# Description of the task
Copy the full listing exactly, word for word.

# Data shown
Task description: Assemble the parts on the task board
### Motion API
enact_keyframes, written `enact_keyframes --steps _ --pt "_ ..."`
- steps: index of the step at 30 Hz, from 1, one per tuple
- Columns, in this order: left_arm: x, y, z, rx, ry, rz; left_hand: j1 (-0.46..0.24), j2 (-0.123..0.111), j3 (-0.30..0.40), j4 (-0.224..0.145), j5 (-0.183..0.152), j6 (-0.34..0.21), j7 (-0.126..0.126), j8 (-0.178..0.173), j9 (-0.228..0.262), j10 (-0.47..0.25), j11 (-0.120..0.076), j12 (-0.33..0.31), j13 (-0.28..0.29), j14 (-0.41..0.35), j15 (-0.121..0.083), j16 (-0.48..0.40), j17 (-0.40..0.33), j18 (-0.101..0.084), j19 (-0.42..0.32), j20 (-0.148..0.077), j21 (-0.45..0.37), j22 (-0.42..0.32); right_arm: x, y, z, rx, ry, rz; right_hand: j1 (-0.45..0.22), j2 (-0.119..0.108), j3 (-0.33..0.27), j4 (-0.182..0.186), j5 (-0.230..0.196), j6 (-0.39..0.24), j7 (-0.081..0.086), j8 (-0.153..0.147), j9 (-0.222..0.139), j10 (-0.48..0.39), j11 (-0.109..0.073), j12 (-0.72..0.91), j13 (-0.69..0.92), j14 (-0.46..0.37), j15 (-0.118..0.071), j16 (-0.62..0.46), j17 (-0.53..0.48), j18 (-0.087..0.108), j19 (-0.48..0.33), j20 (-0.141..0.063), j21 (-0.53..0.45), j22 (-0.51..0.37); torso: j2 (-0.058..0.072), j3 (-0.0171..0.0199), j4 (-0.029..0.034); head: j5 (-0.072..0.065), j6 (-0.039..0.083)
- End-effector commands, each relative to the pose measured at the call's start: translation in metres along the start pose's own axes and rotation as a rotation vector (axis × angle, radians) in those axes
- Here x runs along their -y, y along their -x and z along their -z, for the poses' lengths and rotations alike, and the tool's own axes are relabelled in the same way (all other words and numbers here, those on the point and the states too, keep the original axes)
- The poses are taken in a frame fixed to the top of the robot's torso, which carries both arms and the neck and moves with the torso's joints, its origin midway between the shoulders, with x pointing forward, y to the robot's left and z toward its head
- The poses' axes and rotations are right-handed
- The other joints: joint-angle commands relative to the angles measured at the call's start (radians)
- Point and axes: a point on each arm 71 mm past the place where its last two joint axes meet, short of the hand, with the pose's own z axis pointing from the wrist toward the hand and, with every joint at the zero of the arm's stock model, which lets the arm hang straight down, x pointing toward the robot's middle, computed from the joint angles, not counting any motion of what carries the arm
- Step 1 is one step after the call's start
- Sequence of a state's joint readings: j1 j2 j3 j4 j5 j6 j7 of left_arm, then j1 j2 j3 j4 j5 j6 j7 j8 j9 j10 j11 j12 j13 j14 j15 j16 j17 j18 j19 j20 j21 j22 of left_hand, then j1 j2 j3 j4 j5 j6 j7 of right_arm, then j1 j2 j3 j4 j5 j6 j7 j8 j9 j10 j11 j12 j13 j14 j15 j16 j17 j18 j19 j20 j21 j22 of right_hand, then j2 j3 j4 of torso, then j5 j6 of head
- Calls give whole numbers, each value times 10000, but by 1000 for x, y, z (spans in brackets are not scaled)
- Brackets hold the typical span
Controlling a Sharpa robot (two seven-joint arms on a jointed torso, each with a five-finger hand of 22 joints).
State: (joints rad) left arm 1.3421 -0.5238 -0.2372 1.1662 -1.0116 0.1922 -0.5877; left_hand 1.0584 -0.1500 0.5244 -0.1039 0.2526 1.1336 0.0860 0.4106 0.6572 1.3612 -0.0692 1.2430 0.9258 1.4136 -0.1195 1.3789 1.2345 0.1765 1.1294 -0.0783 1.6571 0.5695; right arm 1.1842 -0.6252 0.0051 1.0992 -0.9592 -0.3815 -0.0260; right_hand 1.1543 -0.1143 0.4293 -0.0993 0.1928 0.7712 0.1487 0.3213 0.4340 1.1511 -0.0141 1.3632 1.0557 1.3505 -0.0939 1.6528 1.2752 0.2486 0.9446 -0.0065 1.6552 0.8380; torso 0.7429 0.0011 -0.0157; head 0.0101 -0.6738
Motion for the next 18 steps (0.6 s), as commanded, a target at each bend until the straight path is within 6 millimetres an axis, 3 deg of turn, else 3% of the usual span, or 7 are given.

# Response to this task
Task description: Assemble the parts on the task board
### Motion API
enact_keyframes, written `enact_keyframes --steps _ --pt "_ ..."`
- steps: index of the step at 30 Hz, from 1, one per tuple
- Columns, in this order: left_arm: x, y, z, rx, ry, rz; left_hand: j1 (-0.46..0.24), j2 (-0.123..0.111), j3 (-0.30..0.40), j4 (-0.224..0.145), j5 (-0.183..0.152), j6 (-0.34..0.21), j7 (-0.126..0.126), j8 (-0.178..0.173), j9 (-0.228..0.262), j10 (-0.47..0.25), j11 (-0.120..0.076), j12 (-0.33..0.31), j13 (-0.28..0.29), j14 (-0.41..0.35), j15 (-0.121..0.083), j16 (-0.48..0.40), j17 (-0.40..0.33), j18 (-0.101..0.084), j19 (-0.42..0.32), j20 (-0.148..0.077), j21 (-0.45..0.37), j22 (-0.42..0.32); right_arm: x, y, z, rx, ry, rz; right_hand: j1 (-0.45..0.22), j2 (-0.119..0.108), j3 (-0.33..0.27), j4 (-0.182..0.186), j5 (-0.230..0.196), j6 (-0.39..0.24), j7 (-0.081..0.086), j8 (-0.153..0.147), j9 (-0.222..0.139), j10 (-0.48..0.39), j11 (-0.109..0.073), j12 (-0.72..0.91), j13 (-0.69..0.92), j14 (-0.46..0.37), j15 (-0.118..0.071), j16 (-0.62..0.46), j17 (-0.53..0.48), j18 (-0.087..0.108), j19 (-0.48..0.33), j20 (-0.141..0.063), j21 (-0.53..0.45), j22 (-0.51..0.37); torso: j2 (-0.058..0.072), j3 (-0.0171..0.0199), j4 (-0.029..0.034); head: j5 (-0.072..0.065), j6 (-0.039..0.083)
- End-effector commands, each relative to the pose measured at the call's start: translation in metres along the start pose's own axes and rotation as a rotation vector (axis × angle, radians) in those axes
- Here x runs along their -y, y along their -x and z along their -z, for the poses' lengths and rotations alike, and the tool's own axes are relabelled in the same way (all other words and numbers here, those on the point and the states too, keep the original axes)
- The poses are taken in a frame fixed to the top of the robot's torso, which carries both arms and the neck and moves with the torso's joints, its origin midway between the shoulders, with x pointing forward, y to the robot's left and z toward its head
- The poses' axes and rotations are right-handed
- The other joints: joint-angle commands relative to the angles measured at the call's start (radians)
- Point and axes: a point on each arm 71 mm past the place where its last two joint axes meet, short of the hand, with the pose's own z axis pointing from the wrist toward the hand and, with every joint at the zero of the arm's stock model, which lets the arm hang straight down, x pointing toward the robot's middle, computed from the joint angles, not counting any motion of what carries the arm
- Step 1 is one step after the call's start
- Sequence of a state's joint readings: j1 j2 j3 j4 j5 j6 j7 of left_arm, then j1 j2 j3 j4 j5 j6 j7 j8 j9 j10 j11 j12 j13 j14 j15 j16 j17 j18 j19 j20 j21 j22 of left_hand, then j1 j2 j3 j4 j5 j6 j7 of right_arm, then j1 j2 j3 j4 j5 j6 j7 j8 j9 j10 j11 j12 j13 j14 j15 j16 j17 j18 j19 j20 j21 j22 of right_hand, then j2 j3 j4 of torso, then j5 j6 of head
- Calls give whole numbers, each value times 10000, but by 1000 for x, y, z (spans in brackets are not scaled)
- Brackets hold the typical span
Controlling a Sharpa robot (two seven-joint arms on a jointed torso, each with a five-finger hand of 22 joints).
State: (joints rad) left arm 1.3421 -0.5238 -0.2372 1.1662 -1.0116 0.1922 -0.5877; left_hand 1.0584 -0.1500 0.5244 -0.1039 0.2526 1.1336 0.0860 0.4106 0.6572 1.3612 -0.0692 1.2430 0.9258 1.4136 -0.1195 1.3789 1.2345 0.1765 1.1294 -0.0783 1.6571 0.5695; right arm 1.1842 -0.6252 0.0051 1.0992 -0.9592 -0.3815 -0.0260; right_hand 1.1543 -0.1143 0.4293 -0.0993 0.1928 0.7712 0.1487 0.3213 0.4340 1.1511 -0.0141 1.3632 1.0557 1.3505 -0.0939 1.6528 1.2752 0.2486 0.9446 -0.0065 1.6552 0.8380; torso 0.7429 0.0011 -0.0157; head 0.0101 -0.6738
Motion for the next 18 steps (0.6 s), as commanded, a target at each bend until the straight path is within 6 millimetres an axis, 3 deg of turn, else 3% of the usual span, or 7 are given.

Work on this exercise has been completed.